Edeler dâimâ tahsît-i irfân, olular herbiri bir kâmil insân.
İlâhî eyledim sana emânet, kimse etmeye kasd-i hiyânet.
Edip sâlih amellerle mu’ammer, rızân et bunlara her ân müyesser.
Bu Dâ’îden edenler istifâde, irişe iki âlemde murâde.
Husûsâ Muhammed ve Mustafâya, rahmetler eyle bî-nihâye.
Ayırmadın cihânda birbirinden, ayırma hem cinânda birbirinden.
Olunca yâ İlâhî rûz-i mahşer, gele karşıma o iki birâder.
Mülâkat nasîb et Cennetde yâ Rab, ola yanımda her iki müeddeb.
Hele Muhammedin kalbi pür nûrdu, ledünnî bir ilmle konuşurdu.
Onbeş yaşındayken o fener söndü, hak âşıkları hep mecnûna döndü.
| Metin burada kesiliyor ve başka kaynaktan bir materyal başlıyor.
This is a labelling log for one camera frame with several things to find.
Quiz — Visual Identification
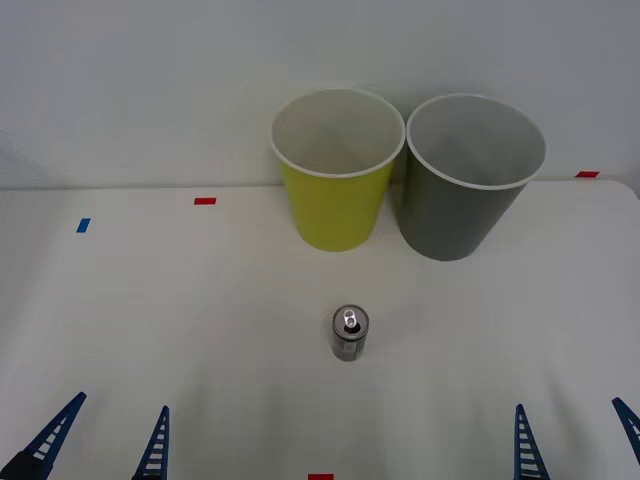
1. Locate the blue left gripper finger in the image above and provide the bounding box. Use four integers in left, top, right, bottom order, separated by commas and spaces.
0, 391, 88, 480
131, 405, 171, 480

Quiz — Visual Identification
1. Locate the grey plastic waste bin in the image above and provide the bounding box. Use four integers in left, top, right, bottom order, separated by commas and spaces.
405, 93, 548, 262

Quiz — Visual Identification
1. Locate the black and silver drink can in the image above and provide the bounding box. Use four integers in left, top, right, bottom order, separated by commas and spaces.
330, 303, 370, 363

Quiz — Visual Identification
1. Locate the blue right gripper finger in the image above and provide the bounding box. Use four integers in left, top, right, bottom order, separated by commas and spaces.
611, 396, 640, 451
514, 403, 551, 480

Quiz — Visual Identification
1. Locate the yellow-green plastic waste bin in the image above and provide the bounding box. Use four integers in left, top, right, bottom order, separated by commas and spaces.
269, 87, 406, 253

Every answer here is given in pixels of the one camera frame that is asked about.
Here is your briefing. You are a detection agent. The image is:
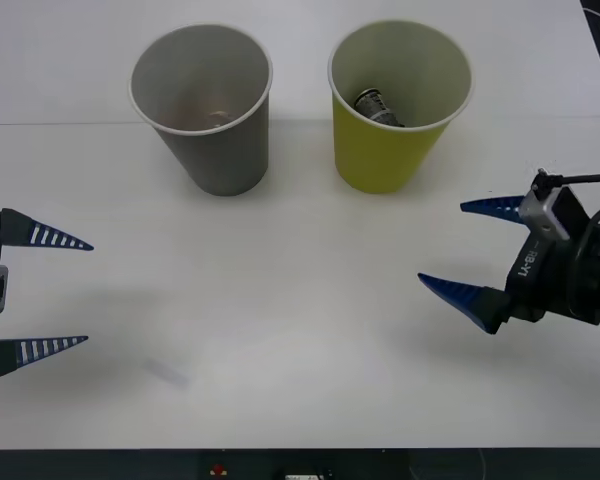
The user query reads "silver patterned drink can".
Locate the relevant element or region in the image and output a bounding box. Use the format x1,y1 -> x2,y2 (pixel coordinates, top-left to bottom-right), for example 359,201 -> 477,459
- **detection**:
354,88 -> 407,128

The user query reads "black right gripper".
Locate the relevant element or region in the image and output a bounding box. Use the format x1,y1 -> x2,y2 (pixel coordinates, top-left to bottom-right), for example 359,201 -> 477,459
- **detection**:
417,195 -> 577,336

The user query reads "dark robot base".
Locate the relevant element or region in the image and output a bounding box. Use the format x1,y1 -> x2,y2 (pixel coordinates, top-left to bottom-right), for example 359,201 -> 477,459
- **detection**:
0,447 -> 600,480

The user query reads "grey plastic waste bin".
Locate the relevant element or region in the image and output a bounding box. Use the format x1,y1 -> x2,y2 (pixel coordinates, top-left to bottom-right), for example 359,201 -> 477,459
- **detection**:
128,23 -> 274,198

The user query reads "yellow-green plastic waste bin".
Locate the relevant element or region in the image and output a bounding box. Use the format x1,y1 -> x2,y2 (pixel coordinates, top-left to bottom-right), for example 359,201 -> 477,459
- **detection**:
327,19 -> 474,195

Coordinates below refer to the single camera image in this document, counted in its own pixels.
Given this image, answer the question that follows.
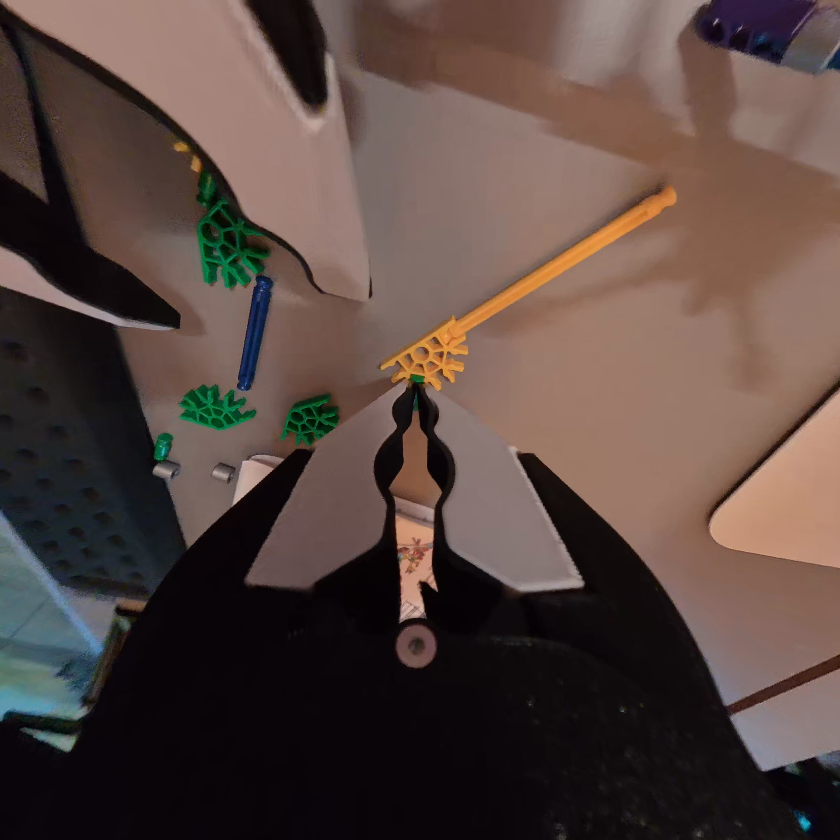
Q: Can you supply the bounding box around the yellow plastic rod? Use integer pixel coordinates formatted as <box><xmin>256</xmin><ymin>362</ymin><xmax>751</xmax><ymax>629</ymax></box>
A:
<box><xmin>451</xmin><ymin>185</ymin><xmax>678</xmax><ymax>337</ymax></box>

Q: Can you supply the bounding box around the green fan connector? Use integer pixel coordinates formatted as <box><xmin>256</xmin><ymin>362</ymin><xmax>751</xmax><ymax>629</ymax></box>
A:
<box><xmin>178</xmin><ymin>385</ymin><xmax>257</xmax><ymax>432</ymax></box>
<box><xmin>280</xmin><ymin>393</ymin><xmax>341</xmax><ymax>448</ymax></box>
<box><xmin>196</xmin><ymin>196</ymin><xmax>272</xmax><ymax>290</ymax></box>

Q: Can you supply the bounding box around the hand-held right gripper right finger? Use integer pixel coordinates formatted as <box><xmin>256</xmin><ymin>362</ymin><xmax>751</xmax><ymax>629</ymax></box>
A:
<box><xmin>413</xmin><ymin>384</ymin><xmax>586</xmax><ymax>634</ymax></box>

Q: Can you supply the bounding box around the wooden and white book stand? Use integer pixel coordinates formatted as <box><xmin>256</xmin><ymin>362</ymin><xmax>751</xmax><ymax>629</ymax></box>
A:
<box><xmin>707</xmin><ymin>387</ymin><xmax>840</xmax><ymax>570</ymax></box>

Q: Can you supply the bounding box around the dark blue plastic rod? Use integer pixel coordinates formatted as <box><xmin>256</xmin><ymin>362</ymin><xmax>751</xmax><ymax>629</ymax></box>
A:
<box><xmin>237</xmin><ymin>275</ymin><xmax>275</xmax><ymax>393</ymax></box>

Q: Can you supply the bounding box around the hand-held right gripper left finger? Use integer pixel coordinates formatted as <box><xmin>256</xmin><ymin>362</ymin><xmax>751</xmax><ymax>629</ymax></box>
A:
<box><xmin>244</xmin><ymin>381</ymin><xmax>419</xmax><ymax>635</ymax></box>

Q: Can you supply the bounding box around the colourful construction toy plane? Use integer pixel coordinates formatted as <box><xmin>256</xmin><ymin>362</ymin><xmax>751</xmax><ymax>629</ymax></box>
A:
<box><xmin>694</xmin><ymin>0</ymin><xmax>840</xmax><ymax>74</ymax></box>

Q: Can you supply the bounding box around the black perforated pad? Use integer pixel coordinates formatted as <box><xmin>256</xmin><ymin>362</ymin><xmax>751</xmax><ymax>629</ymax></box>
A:
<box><xmin>0</xmin><ymin>289</ymin><xmax>189</xmax><ymax>599</ymax></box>

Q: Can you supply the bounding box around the toy instruction booklet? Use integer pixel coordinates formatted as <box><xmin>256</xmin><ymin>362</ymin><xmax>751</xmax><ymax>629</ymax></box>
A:
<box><xmin>232</xmin><ymin>453</ymin><xmax>438</xmax><ymax>622</ymax></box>

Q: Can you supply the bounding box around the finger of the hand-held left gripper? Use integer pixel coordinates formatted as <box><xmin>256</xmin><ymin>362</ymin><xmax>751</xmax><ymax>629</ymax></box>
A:
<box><xmin>0</xmin><ymin>23</ymin><xmax>182</xmax><ymax>332</ymax></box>
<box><xmin>0</xmin><ymin>0</ymin><xmax>373</xmax><ymax>303</ymax></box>

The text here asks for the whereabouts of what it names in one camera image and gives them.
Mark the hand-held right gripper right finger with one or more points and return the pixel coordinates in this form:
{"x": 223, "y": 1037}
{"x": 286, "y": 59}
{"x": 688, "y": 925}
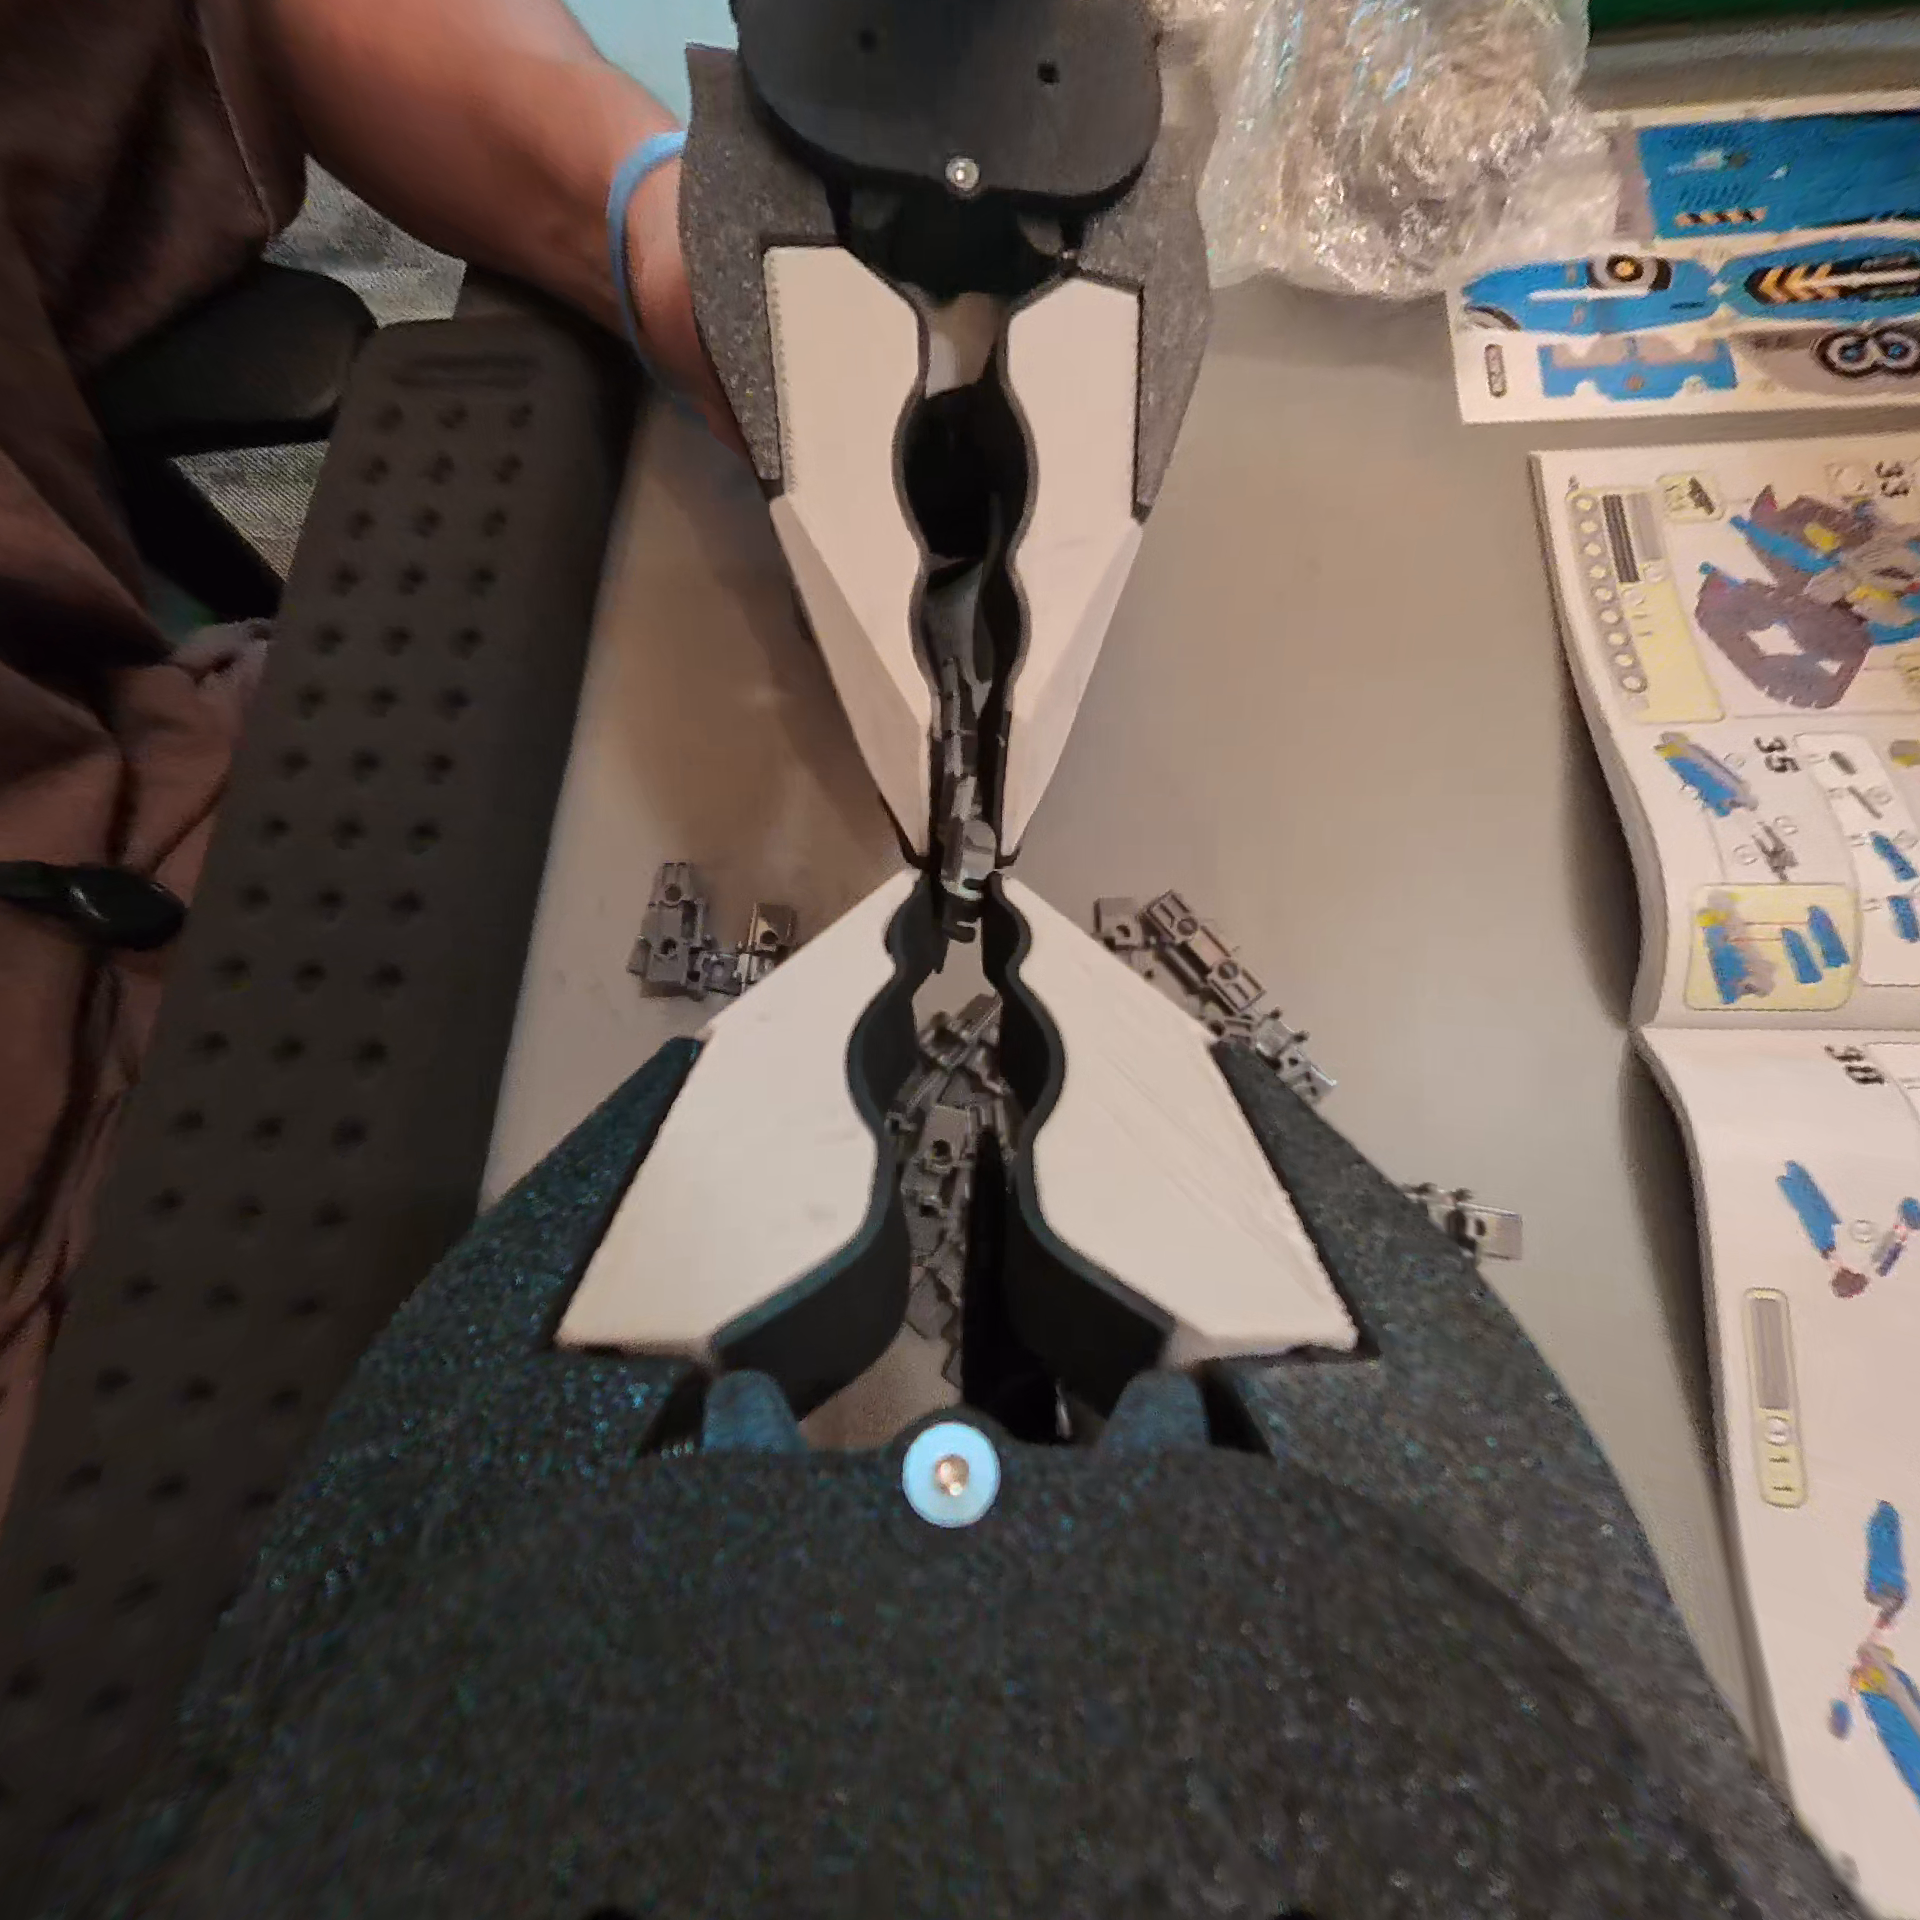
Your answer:
{"x": 1186, "y": 1186}

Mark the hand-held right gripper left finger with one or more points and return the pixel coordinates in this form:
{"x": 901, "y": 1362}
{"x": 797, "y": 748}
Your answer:
{"x": 735, "y": 1186}

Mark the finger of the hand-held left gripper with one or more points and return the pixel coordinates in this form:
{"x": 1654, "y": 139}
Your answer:
{"x": 1088, "y": 449}
{"x": 841, "y": 449}

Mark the pile of grey track links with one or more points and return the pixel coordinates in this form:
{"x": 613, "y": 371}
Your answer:
{"x": 682, "y": 945}

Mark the person's left forearm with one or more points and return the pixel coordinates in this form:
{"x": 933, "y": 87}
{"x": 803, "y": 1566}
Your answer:
{"x": 481, "y": 136}

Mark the grey desk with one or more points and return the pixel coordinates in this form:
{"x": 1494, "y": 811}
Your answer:
{"x": 1321, "y": 676}

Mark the blue wristband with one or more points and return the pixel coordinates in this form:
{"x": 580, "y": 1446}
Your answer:
{"x": 630, "y": 227}

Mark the crumpled clear plastic bag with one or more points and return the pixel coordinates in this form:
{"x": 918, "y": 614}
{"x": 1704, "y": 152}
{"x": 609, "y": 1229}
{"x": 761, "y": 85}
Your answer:
{"x": 1380, "y": 136}

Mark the black perforated chair armrest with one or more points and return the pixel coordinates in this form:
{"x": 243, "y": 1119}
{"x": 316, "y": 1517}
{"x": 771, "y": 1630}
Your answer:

Kamu üstâdıma hem rahmet eyle, her birinin makamın Cennet eyle.
Cenâbından budur bir dahî maksûd, atâ kıl anı da, ey Hayyu Ma’bûd,
Bu günlerdir husûsâ ıyd-i edhâ, dolacak rahmetinle hâk-i Bathâ.
Bu günlerde açıkdır bâb-ı rahmet, düâmı red etme yâ Rab rahmet et.
Bu aşkla dökdüm gözyaşını bol bol, benim bu nevhamı sen eyle makbûl!